Ser un gerente modelo para sus compañeros de trabajo no es fácil, pero tampoco imposible,  probando algunas tácticas de coaching pueden ayudarlo. Debe empezar su conversación identificando las brechas a cerrar o el problema a solucionar. Defina dónde está y hacia dónde quiere llegar.

Una vez definidas las metas, inicie una conversación de exploración con su colaborador.

1. A través de preguntas abiertas, aquellas que permiten pensar. Por ejemplo, “me gustaría escuchar tu opinión sobre este problema?”, “cuál podría ser el primer paso para lograr el objetivo?”, “¿a quién deberías involucrar?”, “hace falta desarrollar alguna actividad para poder llevar a cabo el objetivo?”, “cuál es el desafío más importante?”, “qué has pensado en cuanto a…?”, “¿qué tiempos podríamos manejar?”, “¿qué podríamos hacer diferente para asegurarnos de que cumplimos con los tiempos?”.
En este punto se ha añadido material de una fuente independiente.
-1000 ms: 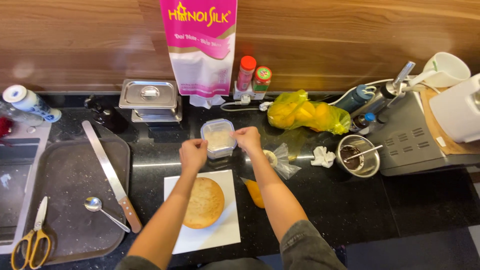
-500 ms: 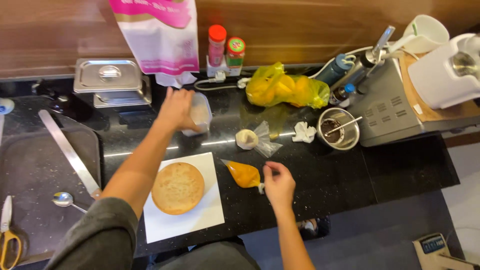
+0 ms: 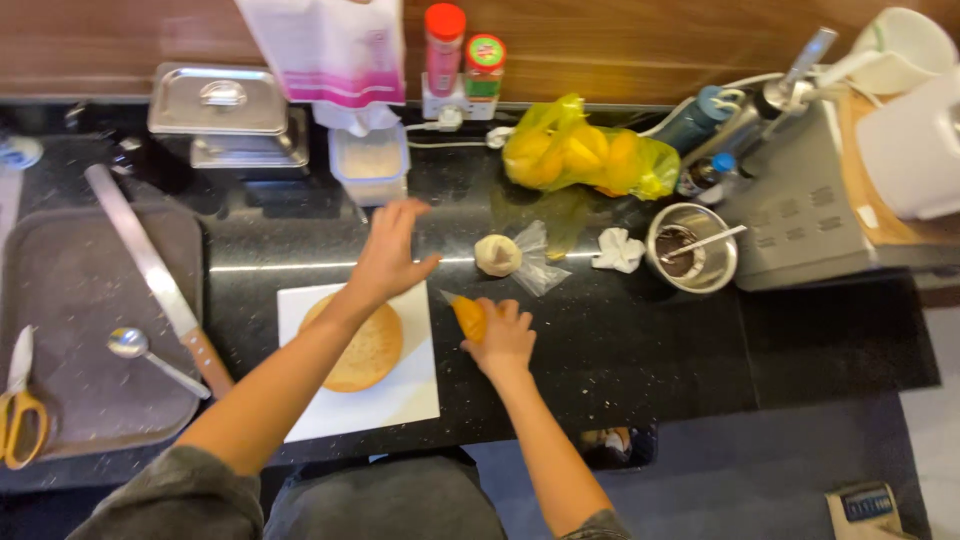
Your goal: Washing and rinsing bakery tools and a tray in a sink.
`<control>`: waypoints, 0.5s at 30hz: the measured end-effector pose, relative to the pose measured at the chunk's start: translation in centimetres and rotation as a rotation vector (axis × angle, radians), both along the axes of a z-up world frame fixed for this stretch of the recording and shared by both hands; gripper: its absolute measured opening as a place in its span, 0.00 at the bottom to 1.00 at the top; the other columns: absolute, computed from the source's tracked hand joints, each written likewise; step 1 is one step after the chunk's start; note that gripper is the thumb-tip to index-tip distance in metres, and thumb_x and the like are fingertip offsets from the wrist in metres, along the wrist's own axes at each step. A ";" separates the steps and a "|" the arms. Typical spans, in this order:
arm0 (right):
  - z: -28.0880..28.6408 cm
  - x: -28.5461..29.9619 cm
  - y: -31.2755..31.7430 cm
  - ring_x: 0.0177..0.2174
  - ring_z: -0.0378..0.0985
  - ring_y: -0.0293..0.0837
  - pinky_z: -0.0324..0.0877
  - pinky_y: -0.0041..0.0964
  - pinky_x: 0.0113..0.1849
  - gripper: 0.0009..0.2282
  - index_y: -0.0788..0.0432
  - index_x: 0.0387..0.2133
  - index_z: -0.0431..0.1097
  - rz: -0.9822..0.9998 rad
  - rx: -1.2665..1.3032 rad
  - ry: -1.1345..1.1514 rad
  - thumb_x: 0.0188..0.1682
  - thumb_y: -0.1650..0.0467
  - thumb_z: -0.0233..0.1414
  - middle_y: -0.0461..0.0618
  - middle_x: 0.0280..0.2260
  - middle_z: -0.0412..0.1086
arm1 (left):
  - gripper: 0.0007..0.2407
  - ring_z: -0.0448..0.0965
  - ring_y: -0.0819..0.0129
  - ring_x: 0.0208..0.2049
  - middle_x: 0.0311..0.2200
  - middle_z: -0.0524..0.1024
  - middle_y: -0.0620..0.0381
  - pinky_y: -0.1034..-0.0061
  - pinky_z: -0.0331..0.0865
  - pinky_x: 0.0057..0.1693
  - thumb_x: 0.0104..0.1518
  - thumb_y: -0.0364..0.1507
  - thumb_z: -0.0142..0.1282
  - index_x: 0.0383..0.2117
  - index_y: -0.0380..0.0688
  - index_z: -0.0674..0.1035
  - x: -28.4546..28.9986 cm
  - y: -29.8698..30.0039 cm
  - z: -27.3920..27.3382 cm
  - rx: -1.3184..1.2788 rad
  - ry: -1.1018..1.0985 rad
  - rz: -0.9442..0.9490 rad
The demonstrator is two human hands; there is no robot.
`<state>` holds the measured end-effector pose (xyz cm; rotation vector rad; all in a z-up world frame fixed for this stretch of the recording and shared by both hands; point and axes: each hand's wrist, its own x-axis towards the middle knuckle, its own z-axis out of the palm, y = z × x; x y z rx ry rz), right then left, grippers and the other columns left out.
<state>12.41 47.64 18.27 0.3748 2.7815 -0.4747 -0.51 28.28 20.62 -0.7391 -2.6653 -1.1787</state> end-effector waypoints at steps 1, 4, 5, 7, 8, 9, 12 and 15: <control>-1.0 -0.3 0.4 0.52 0.66 0.60 0.67 0.54 0.46 0.38 0.41 0.58 0.64 0.023 -0.008 0.000 0.29 0.61 0.70 0.52 0.55 0.62 | 0.29 0.66 0.45 0.58 0.56 0.69 0.44 0.59 0.63 0.64 0.43 0.29 0.71 0.55 0.38 0.71 1.4 -1.2 0.3 -0.008 0.000 0.023; -3.0 -1.2 1.1 0.49 0.69 0.60 0.70 0.52 0.46 0.31 0.40 0.53 0.67 -0.004 -0.044 -0.035 0.33 0.62 0.69 0.49 0.51 0.65 | 0.25 0.73 0.54 0.56 0.53 0.72 0.46 0.64 0.68 0.62 0.51 0.32 0.68 0.56 0.40 0.72 5.7 -4.4 1.1 0.136 -0.176 0.049; -3.1 -1.4 1.1 0.48 0.70 0.60 0.70 0.52 0.46 0.30 0.41 0.52 0.68 -0.015 -0.077 -0.002 0.33 0.62 0.68 0.50 0.49 0.66 | 0.23 0.76 0.59 0.53 0.52 0.75 0.50 0.67 0.69 0.60 0.53 0.34 0.66 0.55 0.42 0.73 6.8 -5.3 1.4 0.129 -0.350 0.124; -2.2 -2.2 0.0 0.46 0.72 0.59 0.71 0.51 0.47 0.29 0.42 0.51 0.69 -0.010 -0.116 0.034 0.33 0.62 0.68 0.51 0.47 0.67 | 0.21 0.79 0.65 0.50 0.50 0.78 0.54 0.69 0.71 0.58 0.54 0.35 0.64 0.54 0.43 0.73 8.8 -6.6 1.8 0.125 -0.519 0.216; -1.2 -2.7 -1.0 0.45 0.73 0.58 0.71 0.50 0.46 0.27 0.44 0.50 0.70 -0.018 -0.177 0.122 0.34 0.62 0.67 0.51 0.46 0.68 | 0.20 0.81 0.66 0.49 0.49 0.80 0.53 0.70 0.74 0.56 0.55 0.35 0.64 0.53 0.42 0.75 9.7 -7.0 1.8 0.204 -0.561 0.247; -0.3 -2.9 -1.9 0.44 0.75 0.57 0.72 0.49 0.45 0.25 0.47 0.49 0.71 -0.032 -0.237 0.206 0.35 0.63 0.67 0.51 0.44 0.70 | 0.19 0.83 0.66 0.48 0.47 0.82 0.53 0.72 0.76 0.54 0.55 0.35 0.63 0.52 0.42 0.77 10.6 -7.3 1.8 0.283 -0.607 0.272; 3.9 -3.8 -6.0 0.43 0.79 0.51 0.74 0.43 0.44 0.24 0.52 0.49 0.72 -0.006 -0.505 0.395 0.37 0.65 0.67 0.51 0.44 0.73 | 0.26 0.79 0.63 0.52 0.52 0.76 0.50 0.69 0.75 0.52 0.55 0.35 0.64 0.59 0.42 0.70 11.5 -7.1 2.0 0.416 -0.569 0.259; 10.8 -4.0 -10.5 0.41 0.82 0.45 0.77 0.36 0.40 0.25 0.57 0.51 0.70 0.137 -0.797 0.410 0.37 0.67 0.67 0.51 0.45 0.76 | 0.28 0.78 0.61 0.53 0.53 0.75 0.49 0.68 0.77 0.54 0.58 0.36 0.60 0.64 0.43 0.63 10.9 -6.6 2.3 0.699 -0.580 0.207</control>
2. A través de un intercambio de ideas, usted puede ofrecer información, experiencias y apreciaciones que ayudarán a su colaborador a ampliar su perspectiva) aprender de usted. De esta manera, enriquecerá el intercambio de ideas y contribuirá a esbozar las actividades que formarán parte del plan de acción que llevará a sus colaboradores de la situación actual hacia la meta. “¿Qué has probado hacer hasta ahora, qué podrías hacer diferente?”, “Cómo te gustaría empezar?”, etcétera.

3. Una vez elaborado el plan de acción, querrá enseñarles a sus colaboradores a identificar los obstáculos que podrían impedir la realización del plan de acción. Las preguntas más útiles en este sentido son: “¿qué o quiénes podrían verse afectados por este plan?” o “qué obstáculos podrías enfrentar?”. Cuando logre tener identificadas las barreras, se pueden incorporar actividades precisas en el plan de acción, para eliminarlas o minimizarlas.

4. Cuando se logran los objetivos, es importante reflexionar sobre lo que funcionó y sobre qué se podría hacer diferente en otra oportunidad.

Cuando nos quitamos el sombrero de directivo, de decir qué hacer y nos ponemos el sombrero de coach, nuestros colaboradores se sienten más involucrados, más respetados y se comprometen. Nuestras relaciones mejoran y también nuestro marketing personal. El secreto: preguntas poderosas y mucha escucha.